My results show that the oligomeric state of the HTT N-HEAT_81-1643 remains unchanged as evidenced by the elution volume from the gel filtration column (Figure 2). Thus, none of the conditions tested were successful at stabilizing the monomeric state of the construct. One additional strategy that I would like to test next is to co-express this construct with HAP40, as this strategy proved successful for full length HTT.^{2, 4} Further, in the future I will also send this sample for analysis by negative stain which can help me learn more about the oligomeric state of this construct.

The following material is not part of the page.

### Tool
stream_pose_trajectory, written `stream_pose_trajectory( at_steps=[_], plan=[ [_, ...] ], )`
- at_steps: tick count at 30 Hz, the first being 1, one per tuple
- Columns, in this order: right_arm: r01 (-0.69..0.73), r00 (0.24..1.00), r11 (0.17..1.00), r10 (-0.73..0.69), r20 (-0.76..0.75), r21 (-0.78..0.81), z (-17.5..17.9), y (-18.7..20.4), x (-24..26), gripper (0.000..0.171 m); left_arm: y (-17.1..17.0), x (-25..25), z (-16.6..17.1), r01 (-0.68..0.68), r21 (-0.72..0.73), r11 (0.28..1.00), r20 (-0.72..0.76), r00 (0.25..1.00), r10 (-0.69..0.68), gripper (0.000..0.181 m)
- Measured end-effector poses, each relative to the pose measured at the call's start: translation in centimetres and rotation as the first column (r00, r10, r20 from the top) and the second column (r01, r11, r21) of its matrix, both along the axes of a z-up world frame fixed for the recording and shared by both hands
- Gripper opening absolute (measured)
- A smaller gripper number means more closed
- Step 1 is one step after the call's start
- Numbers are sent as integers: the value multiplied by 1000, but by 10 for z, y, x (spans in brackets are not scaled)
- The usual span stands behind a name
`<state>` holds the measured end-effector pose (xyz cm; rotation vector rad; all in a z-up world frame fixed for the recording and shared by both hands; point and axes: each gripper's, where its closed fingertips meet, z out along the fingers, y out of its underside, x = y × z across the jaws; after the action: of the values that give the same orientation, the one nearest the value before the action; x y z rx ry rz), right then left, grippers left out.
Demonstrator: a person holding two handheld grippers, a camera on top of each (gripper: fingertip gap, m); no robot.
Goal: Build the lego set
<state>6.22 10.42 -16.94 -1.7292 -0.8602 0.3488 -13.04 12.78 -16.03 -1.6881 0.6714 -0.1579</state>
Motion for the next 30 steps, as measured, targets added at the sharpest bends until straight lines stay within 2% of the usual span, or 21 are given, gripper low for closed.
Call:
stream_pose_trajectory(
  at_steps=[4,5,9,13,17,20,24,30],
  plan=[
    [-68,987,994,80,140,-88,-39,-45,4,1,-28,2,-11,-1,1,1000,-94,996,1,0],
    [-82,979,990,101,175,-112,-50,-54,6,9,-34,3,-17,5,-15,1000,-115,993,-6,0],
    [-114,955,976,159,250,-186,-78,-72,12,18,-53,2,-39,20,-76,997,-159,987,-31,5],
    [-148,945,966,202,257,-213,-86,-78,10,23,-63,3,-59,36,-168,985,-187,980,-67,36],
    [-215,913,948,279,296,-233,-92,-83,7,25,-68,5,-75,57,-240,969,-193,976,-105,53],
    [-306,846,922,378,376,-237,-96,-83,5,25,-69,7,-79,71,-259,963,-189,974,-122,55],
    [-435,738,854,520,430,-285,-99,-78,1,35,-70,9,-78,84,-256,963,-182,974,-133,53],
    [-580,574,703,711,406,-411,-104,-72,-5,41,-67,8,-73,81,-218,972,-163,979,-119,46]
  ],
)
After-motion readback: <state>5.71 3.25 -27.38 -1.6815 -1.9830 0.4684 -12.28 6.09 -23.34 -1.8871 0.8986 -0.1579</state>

Figure 1 Gel filtration chromatography profiles for the HTT N-HEAT_81-1643 construct. The concentrated elution samples of the HTT N-HEAT_81-1643 construct produced by using different purification buffers (Table 1 – FLAG buffer 1-3) were loaded on a Superose 6 10/300 GL column using the Superose 6 buffer (A-C). The absorbance of the eluted sample is monitored at 280 nm. The total volume of the column is Vc = 23.56 mL.

 

References

1. Huang, B.; Lucas, T.;  Kueppers, C.;  Dong, X. M.;  Krause, M.;  Bepperling, A.;  Buchner, J.;  Voshol, H.;  Weiss, A.;  Gerrits, B.; Kochanek, S., Scalable Production in Human Cells and Biochemical Characterization of Full-Length Normal and Mutant Huntingtin. Plos One 2015, 10 (3).
2. Guo, Q.; Huang, B.;  Cheng, J. D.;  Seefelder, M.;  Engler, T.;  Pfeifer, G.;  Oeckl, P.;  Otto, M.;  Moser, F.;  Maurer, M.;  Pautsch, A.;  Baumeister, W.;  Fernandez-Busnadiego, R.; Kochanek, S., The cryo-electron microscopy structure of huntingtin. Nature 2018, 555 (7694), 117-+.
3. Arakawa, T.; Ejima, D.;  Tsumoto, K.;  Obeyama, N.;  Tanaka, Y.;  Kita, Y.; Timasheff, S. N., Suppression of protein interactions by arginine: A proposed mechanism of the arginine effects. Biophysical Chemistry 2007, 127 (1), 1-8.
4. Tischer, A.; Lilie, H.;  Rudolph, R.; Lange, C., L-arginine hydrochloride increases the solubility of folded and unfolded recombinant plasminogen activator rPA. Protein science : a publication of the Protein Society 2010, 19 (9), 1783-1795.
5. Harding, R. J.; Loppnau, P.;  Ackloo, S.;  Lemak, A.;  Hutchinson, A.;  Hunt, B.;  Holehouse, A. S.;  Ho, J. C.;  Fan, L. X.;  Toledo-Sherman, L.;  Seitova, A.; Arrowsmith, C. H., Design and characterization of mutant and wildtype huntingtin proteins produced from a toolkit of scalable eukaryotic expression systems. Journal of Biological Chemistry 2019, 294 (17), 6986-7001.